Reconstruction inspired me. I was elected to the Georgia senate. Around this time I also began publishing the pamphlet Freedom! This pamphlet was a call to action to my Negro brothers and sisters who found themselves free only to be enslaved again by the newly instigated “Black codes.” These laws made it illegal for us to be out of work, which was as good as saying it was illegal for us to be free. It’s no coincidence that the Thirteenth Amendment makes slaves of criminals. It takes no great leap of the imagination to see that the “Black codes” were implemented to make of the Negro a permanent criminal, and thus a de facto slave.
I published and preached throughout the great state of Georgia, where the sweet Maplewood air breathes life into fields harvested in death, and I ignored the threats as they came as best as one can ignore such propositions against one’s person.
I would not bow to fear. Every morning I walked the lovely walk through the marigold path leading from my home, down the small green glazed hill and down farther into the bustling town.
One morning as I walked the path, I met a sweet brown woman there, and the marigolds winked scents back as accents to talk. After that, Nella and I would meet every day in the same marigold path, and after we were married, we would walk through town together, and wave and stop to talk to folks we knew.
In the afternoon, after my session in congress, I would walk back, often taking lunch in Louie’s Kitchen, a Negro deli not far from the courthouse, usually with Nella, where we would plan our plans for family and future.
One afternoon as I was coming out of the courthouse, I heard a scuffle behind me on the steps, and I turned to see three men in Ku Klux Klan outfits had emerged at the top of the steps.
Montage, you black bastard, we sentence you to death!
I blinked, turned on my heel, and fled. I heard their footsteps above me, and then turning again, I reached for my blade. I had little time to realize what was happening. A couple men had crept up behind me from the other side, and then I felt the sharp slide of their blades. I turned to them, but the Klansmen from the top of the stairs were now upon me, and I thrust my blade forward, blindly, surely catching flesh, but this would be the last thing I felt, as the painless razor shine of death caught the side of my throat and then the angels swung down from their chariots and carried me up into the glorious day.

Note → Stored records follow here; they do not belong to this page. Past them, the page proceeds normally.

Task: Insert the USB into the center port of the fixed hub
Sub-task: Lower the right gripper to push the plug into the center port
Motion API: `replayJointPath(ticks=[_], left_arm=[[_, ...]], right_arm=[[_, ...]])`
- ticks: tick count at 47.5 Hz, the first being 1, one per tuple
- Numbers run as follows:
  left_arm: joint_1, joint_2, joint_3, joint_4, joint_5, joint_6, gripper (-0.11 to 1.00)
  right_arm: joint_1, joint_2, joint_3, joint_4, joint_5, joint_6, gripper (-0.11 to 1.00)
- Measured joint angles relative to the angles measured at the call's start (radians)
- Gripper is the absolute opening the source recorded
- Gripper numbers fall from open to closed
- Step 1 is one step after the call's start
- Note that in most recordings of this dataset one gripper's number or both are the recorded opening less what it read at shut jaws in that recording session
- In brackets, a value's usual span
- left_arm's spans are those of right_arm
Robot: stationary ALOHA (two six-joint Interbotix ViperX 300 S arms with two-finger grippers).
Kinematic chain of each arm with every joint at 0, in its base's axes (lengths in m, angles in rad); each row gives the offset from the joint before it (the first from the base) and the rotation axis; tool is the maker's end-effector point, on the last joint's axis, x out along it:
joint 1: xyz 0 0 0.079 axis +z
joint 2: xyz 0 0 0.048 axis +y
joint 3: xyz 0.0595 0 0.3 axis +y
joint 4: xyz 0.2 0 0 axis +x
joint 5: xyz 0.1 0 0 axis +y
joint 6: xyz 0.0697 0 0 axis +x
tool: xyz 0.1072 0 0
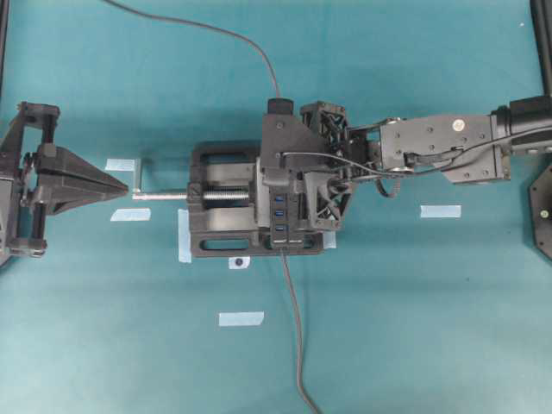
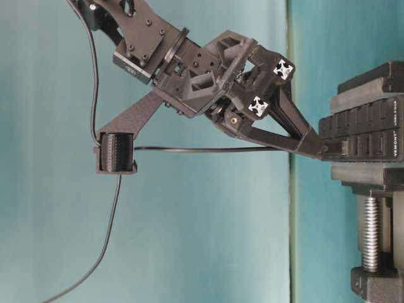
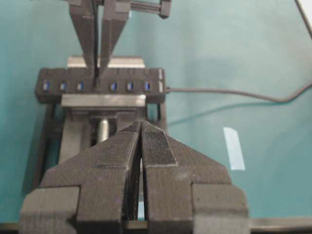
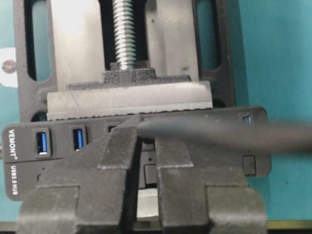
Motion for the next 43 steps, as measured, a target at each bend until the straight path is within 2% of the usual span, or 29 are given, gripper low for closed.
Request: replayJointPath(ticks=[43], left_arm=[[0.0,0.002,0.0,0.002,0.0,-0.002,0.0]], right_arm=[[-0.002,0.015,0.006,0.014,0.009,0.0,0.06]])
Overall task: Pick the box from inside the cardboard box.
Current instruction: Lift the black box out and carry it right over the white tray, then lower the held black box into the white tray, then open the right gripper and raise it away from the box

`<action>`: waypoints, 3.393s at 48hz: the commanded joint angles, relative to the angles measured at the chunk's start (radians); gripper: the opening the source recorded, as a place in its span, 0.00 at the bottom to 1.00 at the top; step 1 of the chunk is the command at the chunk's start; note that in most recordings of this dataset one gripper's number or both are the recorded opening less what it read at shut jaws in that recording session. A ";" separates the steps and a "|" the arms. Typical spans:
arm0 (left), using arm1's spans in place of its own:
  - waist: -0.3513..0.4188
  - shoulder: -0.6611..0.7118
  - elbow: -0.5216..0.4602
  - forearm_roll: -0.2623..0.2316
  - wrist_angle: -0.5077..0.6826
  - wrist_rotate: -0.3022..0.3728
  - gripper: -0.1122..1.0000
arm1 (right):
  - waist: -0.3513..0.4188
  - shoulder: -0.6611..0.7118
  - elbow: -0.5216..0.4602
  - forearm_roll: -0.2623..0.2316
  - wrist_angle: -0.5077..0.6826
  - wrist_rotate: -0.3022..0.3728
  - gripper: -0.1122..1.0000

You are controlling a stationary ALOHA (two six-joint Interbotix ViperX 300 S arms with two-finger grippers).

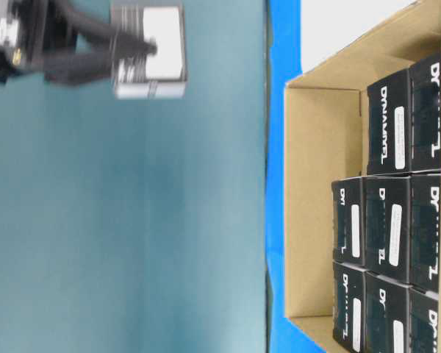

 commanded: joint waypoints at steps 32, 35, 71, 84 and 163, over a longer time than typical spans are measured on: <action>0.003 0.005 -0.031 0.003 -0.009 -0.003 0.04 | -0.009 -0.058 0.445 -0.049 -0.497 -0.091 0.67; 0.003 0.005 -0.031 0.002 -0.009 -0.003 0.04 | -0.009 -0.049 0.466 -0.049 -0.537 -0.097 0.67; 0.000 0.006 -0.040 0.003 -0.009 -0.003 0.04 | -0.012 0.060 0.491 -0.049 -0.630 -0.098 0.67; -0.002 0.006 -0.040 0.002 -0.009 -0.003 0.04 | -0.012 0.061 0.488 -0.049 -0.637 -0.092 0.67; 0.000 0.006 -0.041 0.002 0.008 -0.006 0.04 | -0.034 -0.261 0.459 -0.017 -0.644 0.026 0.97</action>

Them nightmares kept me up. They say we came back from the war, but I ain’t really came back, them battles stayed with me, the way people died like living didn’t matter a lick, killing factory style, corpses on an assembly line. I heard the term bandied about a bit, shellshocked, and that sounded about right, the sound of shells shocking the system like the rhythms of the jazz I would listen to late at night, wandering the streets of Harlem, down into the speak, speaking into my drinking, hoping the racket from the band would drown out the sound of the shells shocking me back. So I ain’t really came back from that war, and I walked around and just about died every day a thousand times over again, just like those buddies of mine where you would turn your head and the smoke would sear your eyes, and then they weren’t there anymore, and then where did they go?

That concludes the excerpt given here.